- [Work task] Restate word for word the lines of the records below, starting at the line that contains "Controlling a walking" and ending at the line that contains "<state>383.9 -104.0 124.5", with both of those lines included and nothing else.

- [Dataset excerpts]
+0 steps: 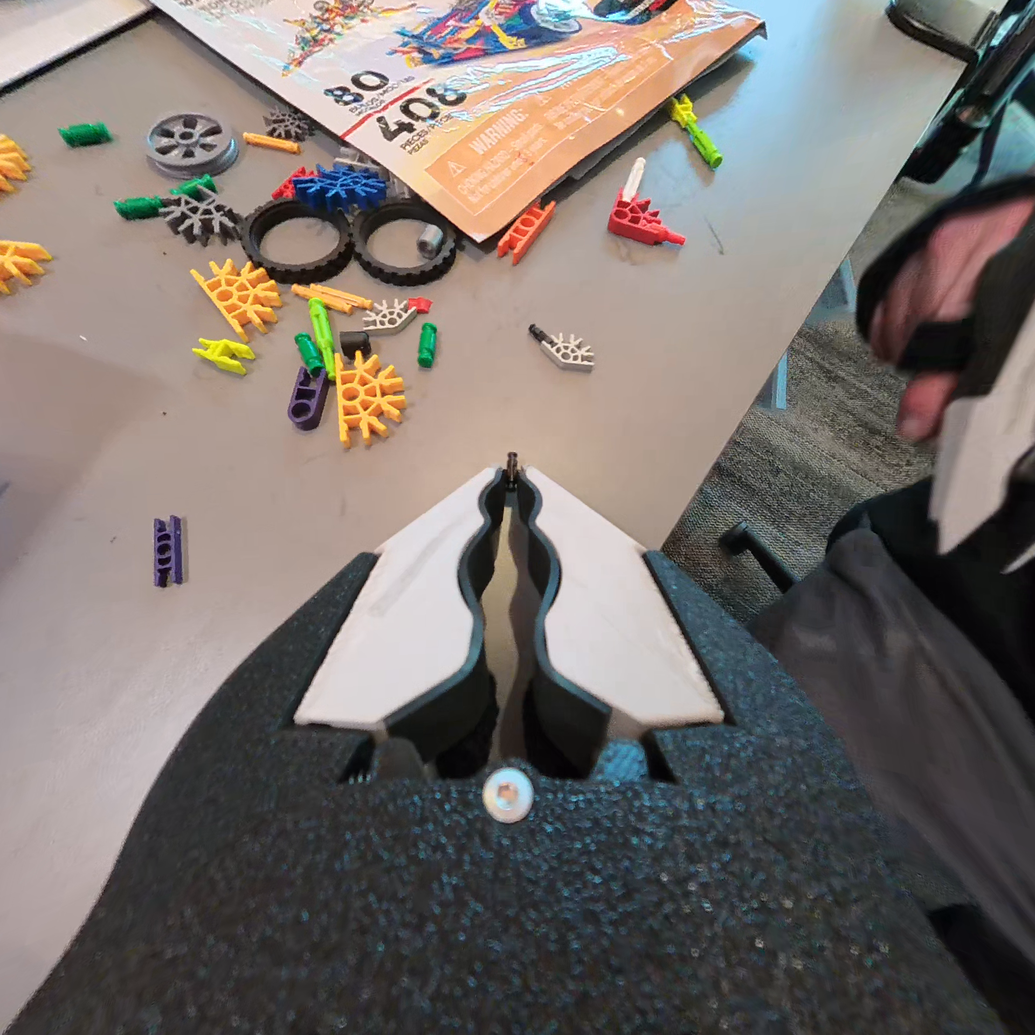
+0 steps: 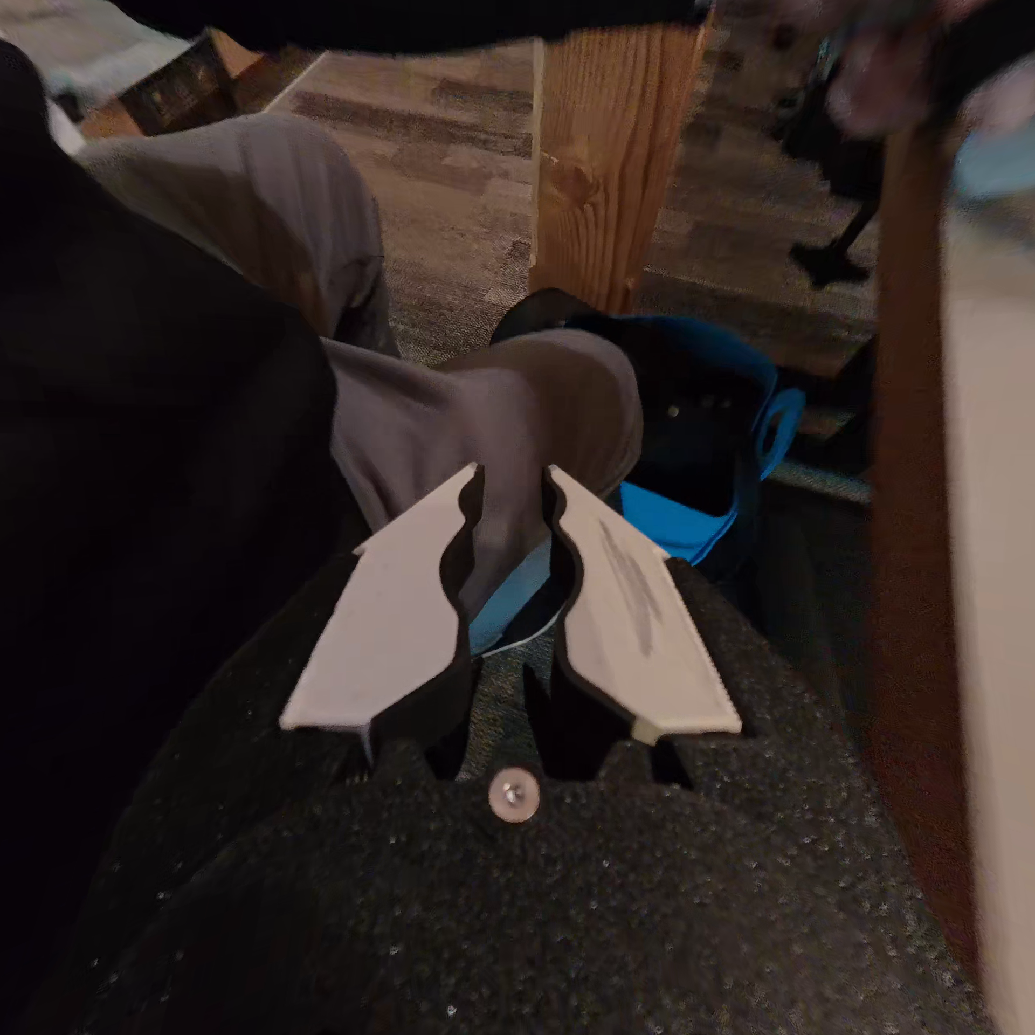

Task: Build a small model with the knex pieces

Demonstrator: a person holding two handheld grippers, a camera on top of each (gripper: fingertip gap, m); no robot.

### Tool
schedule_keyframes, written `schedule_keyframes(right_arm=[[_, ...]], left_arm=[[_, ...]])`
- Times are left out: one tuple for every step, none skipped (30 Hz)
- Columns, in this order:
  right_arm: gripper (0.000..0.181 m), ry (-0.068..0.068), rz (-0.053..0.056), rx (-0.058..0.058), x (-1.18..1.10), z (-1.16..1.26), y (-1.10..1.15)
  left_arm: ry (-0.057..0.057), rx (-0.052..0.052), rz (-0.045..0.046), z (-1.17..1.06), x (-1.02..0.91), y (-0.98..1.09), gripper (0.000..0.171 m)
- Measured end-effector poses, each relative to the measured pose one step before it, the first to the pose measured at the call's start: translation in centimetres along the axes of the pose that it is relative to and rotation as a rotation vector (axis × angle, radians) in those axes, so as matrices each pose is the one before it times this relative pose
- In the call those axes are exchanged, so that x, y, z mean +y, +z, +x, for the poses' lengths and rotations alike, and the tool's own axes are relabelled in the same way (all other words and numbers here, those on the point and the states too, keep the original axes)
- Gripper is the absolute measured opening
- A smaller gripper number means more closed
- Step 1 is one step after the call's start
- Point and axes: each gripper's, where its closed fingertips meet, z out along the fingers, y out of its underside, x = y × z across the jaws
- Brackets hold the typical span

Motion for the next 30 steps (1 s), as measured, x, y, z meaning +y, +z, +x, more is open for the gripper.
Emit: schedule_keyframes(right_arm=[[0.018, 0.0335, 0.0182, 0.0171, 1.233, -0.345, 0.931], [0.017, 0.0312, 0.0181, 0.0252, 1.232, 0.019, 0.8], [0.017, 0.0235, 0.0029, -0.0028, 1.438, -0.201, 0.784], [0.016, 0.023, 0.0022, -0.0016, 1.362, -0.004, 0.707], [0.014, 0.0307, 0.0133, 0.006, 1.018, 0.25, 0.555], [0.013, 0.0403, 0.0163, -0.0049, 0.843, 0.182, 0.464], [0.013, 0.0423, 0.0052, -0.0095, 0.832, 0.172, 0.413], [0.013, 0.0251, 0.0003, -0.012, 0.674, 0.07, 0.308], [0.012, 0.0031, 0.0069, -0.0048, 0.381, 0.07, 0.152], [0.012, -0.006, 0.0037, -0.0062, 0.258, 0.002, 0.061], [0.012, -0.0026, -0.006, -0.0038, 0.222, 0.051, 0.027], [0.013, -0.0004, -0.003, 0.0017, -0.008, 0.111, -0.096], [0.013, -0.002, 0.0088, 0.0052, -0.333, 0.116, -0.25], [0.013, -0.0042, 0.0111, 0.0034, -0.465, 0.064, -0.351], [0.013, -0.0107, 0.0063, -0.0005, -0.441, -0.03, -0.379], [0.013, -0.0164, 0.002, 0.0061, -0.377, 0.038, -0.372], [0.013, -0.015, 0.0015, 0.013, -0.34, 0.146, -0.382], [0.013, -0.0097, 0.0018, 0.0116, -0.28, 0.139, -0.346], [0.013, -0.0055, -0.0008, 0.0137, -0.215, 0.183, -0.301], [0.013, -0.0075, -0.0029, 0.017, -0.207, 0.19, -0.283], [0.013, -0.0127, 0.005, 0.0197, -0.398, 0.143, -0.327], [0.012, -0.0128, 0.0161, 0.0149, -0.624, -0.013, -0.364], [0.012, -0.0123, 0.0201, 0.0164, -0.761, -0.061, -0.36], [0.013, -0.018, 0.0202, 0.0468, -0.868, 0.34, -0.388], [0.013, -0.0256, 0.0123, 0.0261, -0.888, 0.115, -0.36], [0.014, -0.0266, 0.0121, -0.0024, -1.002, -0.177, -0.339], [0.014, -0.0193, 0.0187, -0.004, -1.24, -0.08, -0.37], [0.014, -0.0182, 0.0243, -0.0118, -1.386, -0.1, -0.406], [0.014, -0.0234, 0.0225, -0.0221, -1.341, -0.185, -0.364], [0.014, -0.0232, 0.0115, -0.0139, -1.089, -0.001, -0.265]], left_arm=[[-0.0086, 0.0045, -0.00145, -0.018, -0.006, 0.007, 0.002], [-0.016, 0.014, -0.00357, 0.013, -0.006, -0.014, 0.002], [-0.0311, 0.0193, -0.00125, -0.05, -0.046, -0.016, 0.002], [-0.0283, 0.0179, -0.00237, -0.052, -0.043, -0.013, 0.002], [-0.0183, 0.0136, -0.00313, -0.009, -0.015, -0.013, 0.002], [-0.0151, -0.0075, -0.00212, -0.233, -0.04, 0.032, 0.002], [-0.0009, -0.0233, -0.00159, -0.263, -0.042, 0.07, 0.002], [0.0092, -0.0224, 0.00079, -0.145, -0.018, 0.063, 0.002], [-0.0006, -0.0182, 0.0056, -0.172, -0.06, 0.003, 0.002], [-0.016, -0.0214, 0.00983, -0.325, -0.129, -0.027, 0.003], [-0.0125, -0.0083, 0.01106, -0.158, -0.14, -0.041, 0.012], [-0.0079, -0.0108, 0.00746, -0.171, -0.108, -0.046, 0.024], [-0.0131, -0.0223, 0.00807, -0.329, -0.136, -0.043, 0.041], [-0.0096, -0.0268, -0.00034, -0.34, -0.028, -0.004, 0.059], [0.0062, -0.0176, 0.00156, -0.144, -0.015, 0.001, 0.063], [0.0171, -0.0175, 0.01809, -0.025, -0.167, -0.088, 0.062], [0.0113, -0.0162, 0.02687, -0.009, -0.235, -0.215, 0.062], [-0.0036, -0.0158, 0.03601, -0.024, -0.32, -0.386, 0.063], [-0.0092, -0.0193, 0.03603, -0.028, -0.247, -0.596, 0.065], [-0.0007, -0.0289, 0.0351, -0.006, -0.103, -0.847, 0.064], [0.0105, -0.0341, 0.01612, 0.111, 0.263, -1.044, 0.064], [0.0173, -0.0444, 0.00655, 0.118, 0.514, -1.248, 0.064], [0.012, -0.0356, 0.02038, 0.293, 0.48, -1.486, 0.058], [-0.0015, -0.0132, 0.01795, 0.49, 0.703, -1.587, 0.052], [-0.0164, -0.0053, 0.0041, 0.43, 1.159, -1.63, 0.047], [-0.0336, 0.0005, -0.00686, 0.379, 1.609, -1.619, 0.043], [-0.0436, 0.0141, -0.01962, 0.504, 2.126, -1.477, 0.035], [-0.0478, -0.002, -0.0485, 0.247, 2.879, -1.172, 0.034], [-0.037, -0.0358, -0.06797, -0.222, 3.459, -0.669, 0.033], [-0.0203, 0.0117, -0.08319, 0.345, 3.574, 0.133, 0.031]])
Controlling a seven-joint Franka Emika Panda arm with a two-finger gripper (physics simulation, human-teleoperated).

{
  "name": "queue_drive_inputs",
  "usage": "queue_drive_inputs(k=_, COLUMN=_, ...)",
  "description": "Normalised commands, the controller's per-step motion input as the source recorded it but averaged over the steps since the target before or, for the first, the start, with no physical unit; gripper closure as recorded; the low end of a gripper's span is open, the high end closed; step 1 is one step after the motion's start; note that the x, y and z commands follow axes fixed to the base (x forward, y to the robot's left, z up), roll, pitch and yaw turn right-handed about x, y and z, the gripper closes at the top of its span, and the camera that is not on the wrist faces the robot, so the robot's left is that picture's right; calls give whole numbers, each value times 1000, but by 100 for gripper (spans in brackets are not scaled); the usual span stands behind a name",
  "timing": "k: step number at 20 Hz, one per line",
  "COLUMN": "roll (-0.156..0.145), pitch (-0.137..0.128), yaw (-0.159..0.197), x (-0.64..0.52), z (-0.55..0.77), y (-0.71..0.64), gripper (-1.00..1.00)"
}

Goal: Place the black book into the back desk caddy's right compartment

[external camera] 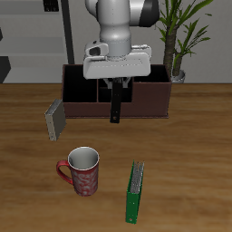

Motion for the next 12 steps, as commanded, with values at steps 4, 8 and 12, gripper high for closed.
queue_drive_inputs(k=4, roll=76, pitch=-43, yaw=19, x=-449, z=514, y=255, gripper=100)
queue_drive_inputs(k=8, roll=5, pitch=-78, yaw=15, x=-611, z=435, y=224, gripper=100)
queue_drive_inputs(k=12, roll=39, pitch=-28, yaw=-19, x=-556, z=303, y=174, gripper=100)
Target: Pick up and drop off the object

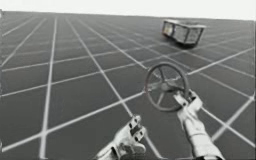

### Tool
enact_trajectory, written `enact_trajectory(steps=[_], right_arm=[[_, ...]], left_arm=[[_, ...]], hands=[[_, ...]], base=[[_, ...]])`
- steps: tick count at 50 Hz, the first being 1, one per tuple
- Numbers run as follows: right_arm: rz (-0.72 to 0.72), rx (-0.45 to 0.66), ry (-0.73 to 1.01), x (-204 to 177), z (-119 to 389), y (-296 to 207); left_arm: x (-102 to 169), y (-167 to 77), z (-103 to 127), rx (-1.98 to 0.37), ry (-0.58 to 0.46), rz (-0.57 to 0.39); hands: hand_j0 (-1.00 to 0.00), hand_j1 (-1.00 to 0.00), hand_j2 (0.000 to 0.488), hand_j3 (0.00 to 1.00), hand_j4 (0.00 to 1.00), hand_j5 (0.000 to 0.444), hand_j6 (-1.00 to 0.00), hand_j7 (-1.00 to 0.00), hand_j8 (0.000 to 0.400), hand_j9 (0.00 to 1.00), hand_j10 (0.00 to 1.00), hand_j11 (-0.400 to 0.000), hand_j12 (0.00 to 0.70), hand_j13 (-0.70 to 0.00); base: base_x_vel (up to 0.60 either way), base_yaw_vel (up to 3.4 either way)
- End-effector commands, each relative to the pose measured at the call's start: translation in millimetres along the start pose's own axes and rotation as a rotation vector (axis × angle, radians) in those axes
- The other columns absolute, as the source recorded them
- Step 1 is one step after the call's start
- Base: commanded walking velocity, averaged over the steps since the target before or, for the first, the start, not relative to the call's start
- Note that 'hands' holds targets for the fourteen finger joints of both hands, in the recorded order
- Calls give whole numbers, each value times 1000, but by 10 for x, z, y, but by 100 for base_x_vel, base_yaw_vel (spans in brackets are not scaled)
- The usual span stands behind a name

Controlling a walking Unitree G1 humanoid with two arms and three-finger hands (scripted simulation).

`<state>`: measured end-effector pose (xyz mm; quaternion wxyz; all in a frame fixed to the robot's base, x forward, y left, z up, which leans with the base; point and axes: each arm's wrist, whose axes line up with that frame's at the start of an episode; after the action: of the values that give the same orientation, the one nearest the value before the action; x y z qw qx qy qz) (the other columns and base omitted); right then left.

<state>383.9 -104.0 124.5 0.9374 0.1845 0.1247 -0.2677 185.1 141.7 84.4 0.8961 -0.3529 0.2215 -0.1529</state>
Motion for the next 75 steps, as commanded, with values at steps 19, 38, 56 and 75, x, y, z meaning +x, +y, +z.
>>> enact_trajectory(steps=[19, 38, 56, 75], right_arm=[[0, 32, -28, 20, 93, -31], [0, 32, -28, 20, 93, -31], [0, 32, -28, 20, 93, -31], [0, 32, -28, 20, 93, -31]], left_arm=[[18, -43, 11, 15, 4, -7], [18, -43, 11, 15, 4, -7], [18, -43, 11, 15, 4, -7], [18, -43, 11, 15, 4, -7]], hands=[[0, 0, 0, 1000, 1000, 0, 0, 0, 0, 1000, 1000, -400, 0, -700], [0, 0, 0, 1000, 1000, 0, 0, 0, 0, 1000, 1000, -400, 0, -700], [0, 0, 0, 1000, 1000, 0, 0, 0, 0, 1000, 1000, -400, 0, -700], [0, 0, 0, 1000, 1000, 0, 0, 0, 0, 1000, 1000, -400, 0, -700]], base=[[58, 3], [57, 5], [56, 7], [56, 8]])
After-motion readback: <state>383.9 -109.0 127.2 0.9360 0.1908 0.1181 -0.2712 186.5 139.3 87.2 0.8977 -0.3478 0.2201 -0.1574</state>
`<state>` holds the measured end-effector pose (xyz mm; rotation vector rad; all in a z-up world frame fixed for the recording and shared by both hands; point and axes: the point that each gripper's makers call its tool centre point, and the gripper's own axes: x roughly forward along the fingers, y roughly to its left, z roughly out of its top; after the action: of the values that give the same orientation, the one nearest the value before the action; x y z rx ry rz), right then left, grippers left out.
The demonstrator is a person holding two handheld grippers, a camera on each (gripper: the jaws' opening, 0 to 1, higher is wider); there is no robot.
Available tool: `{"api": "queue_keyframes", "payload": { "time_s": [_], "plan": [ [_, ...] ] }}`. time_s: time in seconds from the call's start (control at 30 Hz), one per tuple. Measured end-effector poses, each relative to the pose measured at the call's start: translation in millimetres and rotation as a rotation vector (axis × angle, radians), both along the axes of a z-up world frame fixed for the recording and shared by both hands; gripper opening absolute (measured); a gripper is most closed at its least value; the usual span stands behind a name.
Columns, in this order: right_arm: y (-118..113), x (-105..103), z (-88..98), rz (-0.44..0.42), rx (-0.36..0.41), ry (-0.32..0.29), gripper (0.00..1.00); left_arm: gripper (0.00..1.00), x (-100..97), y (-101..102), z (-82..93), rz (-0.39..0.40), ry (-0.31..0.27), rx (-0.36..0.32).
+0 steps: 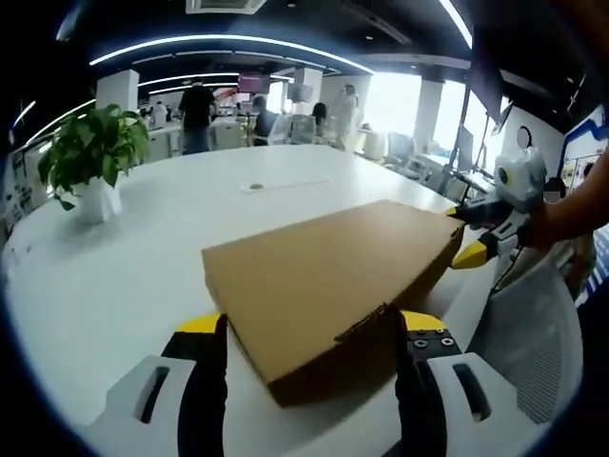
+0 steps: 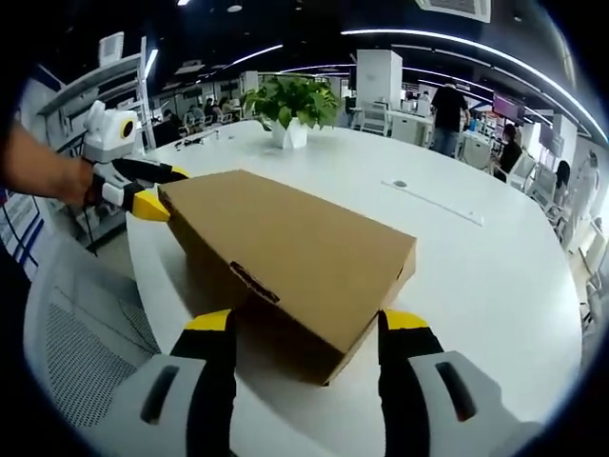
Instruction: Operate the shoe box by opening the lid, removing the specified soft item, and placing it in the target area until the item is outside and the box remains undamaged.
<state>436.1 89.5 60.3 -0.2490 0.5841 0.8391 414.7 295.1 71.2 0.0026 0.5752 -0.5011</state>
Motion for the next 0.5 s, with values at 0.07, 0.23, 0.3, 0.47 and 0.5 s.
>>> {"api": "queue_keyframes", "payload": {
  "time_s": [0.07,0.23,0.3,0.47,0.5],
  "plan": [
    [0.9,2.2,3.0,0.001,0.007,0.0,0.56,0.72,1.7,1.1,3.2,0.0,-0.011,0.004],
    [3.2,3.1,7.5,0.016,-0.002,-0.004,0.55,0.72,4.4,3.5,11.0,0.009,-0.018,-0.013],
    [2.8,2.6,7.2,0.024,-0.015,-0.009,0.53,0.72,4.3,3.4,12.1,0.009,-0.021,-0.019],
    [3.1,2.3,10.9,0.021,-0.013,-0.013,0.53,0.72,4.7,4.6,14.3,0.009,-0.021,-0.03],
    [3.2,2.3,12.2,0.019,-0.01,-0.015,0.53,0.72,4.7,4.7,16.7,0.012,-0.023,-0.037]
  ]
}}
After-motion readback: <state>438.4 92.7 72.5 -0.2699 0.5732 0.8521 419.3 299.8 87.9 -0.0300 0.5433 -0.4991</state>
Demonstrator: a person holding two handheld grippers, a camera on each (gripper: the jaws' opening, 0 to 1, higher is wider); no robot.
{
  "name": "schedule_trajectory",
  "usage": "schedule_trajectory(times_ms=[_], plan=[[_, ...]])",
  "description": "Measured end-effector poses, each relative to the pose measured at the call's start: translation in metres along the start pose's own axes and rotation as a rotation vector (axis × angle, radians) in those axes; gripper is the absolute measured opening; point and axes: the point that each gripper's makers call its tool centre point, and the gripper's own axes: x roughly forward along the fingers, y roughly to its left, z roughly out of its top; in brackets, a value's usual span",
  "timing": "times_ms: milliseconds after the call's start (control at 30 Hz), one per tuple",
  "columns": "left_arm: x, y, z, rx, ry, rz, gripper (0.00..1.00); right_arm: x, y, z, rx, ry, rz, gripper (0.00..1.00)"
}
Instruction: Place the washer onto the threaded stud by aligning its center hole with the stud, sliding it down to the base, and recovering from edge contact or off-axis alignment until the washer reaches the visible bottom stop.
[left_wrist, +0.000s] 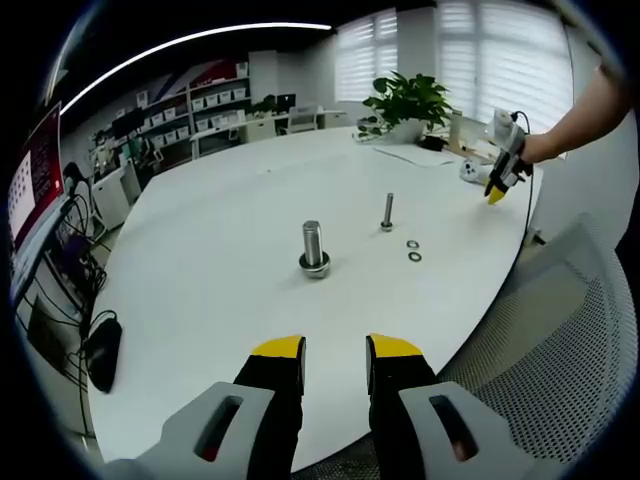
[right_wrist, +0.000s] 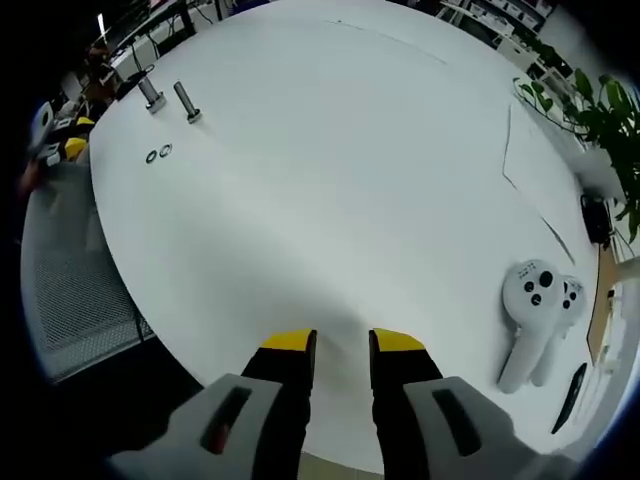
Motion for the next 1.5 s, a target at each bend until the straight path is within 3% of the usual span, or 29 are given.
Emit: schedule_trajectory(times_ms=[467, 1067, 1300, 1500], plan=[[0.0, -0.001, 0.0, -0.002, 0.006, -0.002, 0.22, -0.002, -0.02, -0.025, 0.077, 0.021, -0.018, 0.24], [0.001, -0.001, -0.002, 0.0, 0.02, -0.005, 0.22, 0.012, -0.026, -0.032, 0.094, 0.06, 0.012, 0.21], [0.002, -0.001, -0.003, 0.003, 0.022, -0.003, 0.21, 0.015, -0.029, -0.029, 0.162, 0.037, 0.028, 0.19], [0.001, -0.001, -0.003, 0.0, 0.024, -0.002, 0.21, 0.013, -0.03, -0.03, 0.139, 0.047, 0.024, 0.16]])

- [Answer section]
Controlling a walking Unitree G1 humanoid with two arms and three-finger hands (scripted simulation).

`<state>`: measured end-effector pose (xyz mm; quaternion wxyz; all in a frame fixed to the robot's base, x forward, y left, z up, which leans with the base; point and axes: each arm's wrist, whose axes line up with that frame's at the start of an episode; after the action: of the values that give the same orientation, the one nearest the value before the action; x y z qw qx qy qz) (the other columns and base omitted); right then left.

<state>383.9 -104.0 124.5 0.9374 0.1845 0.1247 -0.2677 185.1 141.7 84.4 0.8961 -0.3529 0.2215 -0.1529</state>

The answer has been given in full.